### YOUR INSTRUCTIONS:
Would you set down the data below exactly as shown?

### GIVEN INFORMATION:
────────

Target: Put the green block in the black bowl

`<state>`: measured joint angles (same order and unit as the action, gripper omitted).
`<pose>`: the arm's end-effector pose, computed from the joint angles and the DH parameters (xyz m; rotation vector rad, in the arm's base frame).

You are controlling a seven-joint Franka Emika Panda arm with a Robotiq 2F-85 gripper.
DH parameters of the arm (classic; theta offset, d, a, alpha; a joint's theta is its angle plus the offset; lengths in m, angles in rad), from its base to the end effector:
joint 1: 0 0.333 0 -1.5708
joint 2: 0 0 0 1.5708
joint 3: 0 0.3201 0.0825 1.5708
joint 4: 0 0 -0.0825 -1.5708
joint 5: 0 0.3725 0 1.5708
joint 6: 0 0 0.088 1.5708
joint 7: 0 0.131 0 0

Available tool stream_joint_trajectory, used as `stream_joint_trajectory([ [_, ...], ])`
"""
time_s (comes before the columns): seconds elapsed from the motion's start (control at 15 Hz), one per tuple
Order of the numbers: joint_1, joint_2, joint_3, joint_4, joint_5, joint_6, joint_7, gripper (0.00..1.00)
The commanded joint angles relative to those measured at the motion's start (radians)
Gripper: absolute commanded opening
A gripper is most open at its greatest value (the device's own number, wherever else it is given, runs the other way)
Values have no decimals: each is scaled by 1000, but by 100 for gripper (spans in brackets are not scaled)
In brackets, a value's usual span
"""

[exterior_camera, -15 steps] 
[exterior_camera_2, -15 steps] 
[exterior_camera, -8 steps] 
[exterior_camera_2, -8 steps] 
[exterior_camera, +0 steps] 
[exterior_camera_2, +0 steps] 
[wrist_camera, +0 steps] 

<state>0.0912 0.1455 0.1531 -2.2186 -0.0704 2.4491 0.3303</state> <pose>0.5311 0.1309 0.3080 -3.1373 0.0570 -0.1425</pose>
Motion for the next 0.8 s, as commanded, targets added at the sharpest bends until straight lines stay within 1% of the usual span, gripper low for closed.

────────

### RESPONSE TO THIS TASK:
Target: Put the green block in the black bowl

`<state>`: measured joint angles (same order and unit as the action, gripper omitted).
`<pose>`: the arm's end-effector pose, computed from the joint angles and the DH parameters (xyz m; rotation vector rad, in the arm's base frame).

You are controlling a seven-joint Franka Emika Panda arm with a Robotiq 2F-85 gripper.
DH parameters of the arm (classic; theta offset, d, a, alpha; a joint's theta is its angle plus the offset; lengths in m, angles in rad), from its base to the end effector:
joint 1: 0 0.333 0 -1.5708
joint 2: 0 0 0 1.5708
joint 3: 0 0.3201 0.0825 1.5708
joint 4: 0 0 -0.0825 -1.5708
joint 5: 0 0.3725 0 1.5708
joint 6: 0 0 0.088 1.5708
joint 7: 0 0.131 0 0

Available tool stream_joint_trajectory, used as `stream_joint_trajectory([ [_, ...], ])`
"""
time_s (comes before the columns): seconds elapsed from the motion's start (control at 15 Hz), one per tuple
Order of the numbers: joint_1, joint_2, joint_3, joint_4, joint_5, joint_6, joint_7, gripper (0.00..1.00)
The commanded joint angles relative to those measured at the motion's start (radians)
Gripper: absolute commanded opening
A gripper is most open at its greatest value (the device's own number, wherever else it is given, runs the other way)
Values have no decimals: each is scaled by 1000, but by 100 for gripper (spans in brackets are not scaled)
In brackets, a value's usual span
"""

[exterior_camera, -15 steps] 
[exterior_camera_2, -15 steps] 
[exterior_camera, -8 steps] 
[exterior_camera_2, -8 steps] 
[exterior_camera, +0 steps] 
[exterior_camera_2, +0 steps] 
[wrist_camera, +0 steps] 

<state>0.0912 0.1455 0.1531 -2.2186 -0.0704 2.4491 0.3303</state> <pose>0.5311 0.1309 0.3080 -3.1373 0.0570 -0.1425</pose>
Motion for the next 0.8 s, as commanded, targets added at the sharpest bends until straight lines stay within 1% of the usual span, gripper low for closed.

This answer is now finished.